Let's go back to the basics. Frankly, I have never used New and Dispose functions before. However, after I read the New() documentation and the included examples on the Embarcadero Technologies's website and the Delphi Basics explanation of New(), it leaves questions in my head:
What are the advantages of using System.New() instead of a local variable, other than just spare a tiny amount of memory?
Common code examples for New() are more or less as follows:
var
pCustRec : ^TCustomer;
begin
New(pCustRec);
pCustRec^.Name := 'Her indoors';
pCustRec^.Age := 55;
Dispose(pCustRec);
end;
In what circumstances is the above code more appropriate than the code below?
var
CustRec : TCustomer;
begin
CustRec.Name := 'Her indoors';
CustRec.Age := 55;
end;
If you can use a local variable, do so. That's a rule with practically no exceptions. This results in the cleanest and most efficient code.

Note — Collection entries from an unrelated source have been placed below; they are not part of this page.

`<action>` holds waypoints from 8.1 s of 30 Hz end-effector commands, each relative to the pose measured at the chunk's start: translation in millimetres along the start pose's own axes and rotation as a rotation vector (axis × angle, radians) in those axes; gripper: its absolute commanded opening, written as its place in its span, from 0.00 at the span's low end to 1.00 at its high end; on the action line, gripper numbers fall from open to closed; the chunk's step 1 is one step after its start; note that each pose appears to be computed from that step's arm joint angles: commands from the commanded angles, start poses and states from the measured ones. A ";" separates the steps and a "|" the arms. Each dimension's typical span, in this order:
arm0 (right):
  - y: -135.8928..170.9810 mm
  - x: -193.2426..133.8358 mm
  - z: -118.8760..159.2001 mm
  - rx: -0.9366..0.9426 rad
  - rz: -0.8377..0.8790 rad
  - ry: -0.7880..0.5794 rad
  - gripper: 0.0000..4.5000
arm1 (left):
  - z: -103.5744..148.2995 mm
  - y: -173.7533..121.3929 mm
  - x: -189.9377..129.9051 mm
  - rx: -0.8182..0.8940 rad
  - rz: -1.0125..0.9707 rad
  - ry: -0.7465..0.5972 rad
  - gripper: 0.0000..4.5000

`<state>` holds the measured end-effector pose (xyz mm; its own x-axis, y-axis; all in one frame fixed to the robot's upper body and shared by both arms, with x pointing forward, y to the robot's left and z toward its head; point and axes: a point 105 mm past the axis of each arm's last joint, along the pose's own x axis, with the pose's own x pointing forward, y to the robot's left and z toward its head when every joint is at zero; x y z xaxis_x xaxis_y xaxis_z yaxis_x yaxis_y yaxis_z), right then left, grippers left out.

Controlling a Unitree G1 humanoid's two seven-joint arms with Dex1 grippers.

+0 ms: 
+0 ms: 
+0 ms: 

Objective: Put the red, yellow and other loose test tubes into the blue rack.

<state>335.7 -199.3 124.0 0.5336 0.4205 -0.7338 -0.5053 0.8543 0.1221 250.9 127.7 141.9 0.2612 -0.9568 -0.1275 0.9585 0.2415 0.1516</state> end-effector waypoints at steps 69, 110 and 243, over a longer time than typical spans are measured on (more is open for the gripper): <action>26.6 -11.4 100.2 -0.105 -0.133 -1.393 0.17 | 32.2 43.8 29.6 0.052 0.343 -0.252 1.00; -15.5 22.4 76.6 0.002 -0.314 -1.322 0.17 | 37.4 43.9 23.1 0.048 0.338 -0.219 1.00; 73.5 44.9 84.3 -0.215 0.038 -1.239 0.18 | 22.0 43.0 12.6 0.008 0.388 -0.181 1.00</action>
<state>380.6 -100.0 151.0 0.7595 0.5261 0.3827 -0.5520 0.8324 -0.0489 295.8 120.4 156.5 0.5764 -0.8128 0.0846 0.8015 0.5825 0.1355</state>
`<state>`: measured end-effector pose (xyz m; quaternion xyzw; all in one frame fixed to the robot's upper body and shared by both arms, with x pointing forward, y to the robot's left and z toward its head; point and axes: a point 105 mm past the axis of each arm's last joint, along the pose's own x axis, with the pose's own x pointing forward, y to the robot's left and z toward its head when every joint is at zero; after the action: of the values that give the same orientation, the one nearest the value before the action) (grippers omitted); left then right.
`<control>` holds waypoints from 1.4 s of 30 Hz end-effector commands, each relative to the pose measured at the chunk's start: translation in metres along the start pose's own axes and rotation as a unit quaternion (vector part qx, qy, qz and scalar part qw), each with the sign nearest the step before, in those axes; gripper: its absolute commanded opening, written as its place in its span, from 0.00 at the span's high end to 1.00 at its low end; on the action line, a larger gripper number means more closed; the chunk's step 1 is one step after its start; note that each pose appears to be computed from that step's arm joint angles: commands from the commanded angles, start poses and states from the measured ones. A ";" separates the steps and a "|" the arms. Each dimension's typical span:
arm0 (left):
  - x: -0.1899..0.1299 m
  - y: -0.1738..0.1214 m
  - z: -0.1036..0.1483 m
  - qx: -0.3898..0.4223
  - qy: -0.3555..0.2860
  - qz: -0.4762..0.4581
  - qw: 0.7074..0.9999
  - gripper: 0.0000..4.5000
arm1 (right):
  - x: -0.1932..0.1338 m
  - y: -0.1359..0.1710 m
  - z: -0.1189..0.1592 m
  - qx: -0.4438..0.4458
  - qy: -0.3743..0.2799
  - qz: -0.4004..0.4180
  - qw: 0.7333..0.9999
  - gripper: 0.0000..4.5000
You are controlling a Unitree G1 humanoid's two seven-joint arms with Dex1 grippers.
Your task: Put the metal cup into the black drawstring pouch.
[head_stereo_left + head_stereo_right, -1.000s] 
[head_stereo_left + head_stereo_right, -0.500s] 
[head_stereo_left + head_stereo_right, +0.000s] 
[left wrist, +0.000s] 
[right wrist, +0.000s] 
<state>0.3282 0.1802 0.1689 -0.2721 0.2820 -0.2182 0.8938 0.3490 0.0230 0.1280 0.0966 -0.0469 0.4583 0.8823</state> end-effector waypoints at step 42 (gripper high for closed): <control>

If you need to allocate on the heap, use dynamic arrays, GetMem or New. Use New when allocating a record.
Examples of being unable to use the stack include structures whose size are not known at compile time, or very large structures. But for records, which are the primary use case for New, these concerns seldom apply.
So, if you are faced with a choice of stack vs heap for a record, invariably the stack is the correct choice.
From a different perspective:
Both can suffer from buffer overflow and can be exploited.
If a local variable overflows, you get stack corruption.
If a heap variable overflows, you get heap corruption.
Some say that stack corruptions are easier to exploit than heap corruptions, but that is not true in general.
Note there are various mechanisms in operating systems, processor architectures, libraries and languages that try to help preventing these kinds of exploits.
For instance there is DEP (Data Execution Prevention), ASLR (Address Space Layout Randomization) and more are mentioned at Wikipedia.
A local static variable reserves space on the limited stack. Allocated memory is located on the heap, which is basically all memory available.
As mentioned, the stack space is limited, so you should avoid large local variables and also large parameters which are passed by value (absence of var/const in the parameter declaration).
A word on memory usage:
1. Simple types (integer, char, string, double etc.) are located directly on the stack. The amount of bytes used can be determined by the sizeof(variable) function.
2. The same applies to record variables and arrays.
3. Pointers and Objects require 4/8 bytes.
Every object (that is, class instances) is always allocated on the heap.
Value structures (simple numerical types, records containing only those types) can be allocated on the heap.
Dynamic arrays and strings content are always allocated on the heap. Only the reference pointer can be allocated on the stack. If you write:
function MyFunc;
var s: string;
...
Here, 4/8 bytes are allocated on the stack, but the string content (the text characters) will always be allocated on the heap.
So using New()/Dispose() is of poor benefit. If it contains no reference-counted types, you may use GetMem()/FreeMem() instead, since there is no internal pointer to set to zero.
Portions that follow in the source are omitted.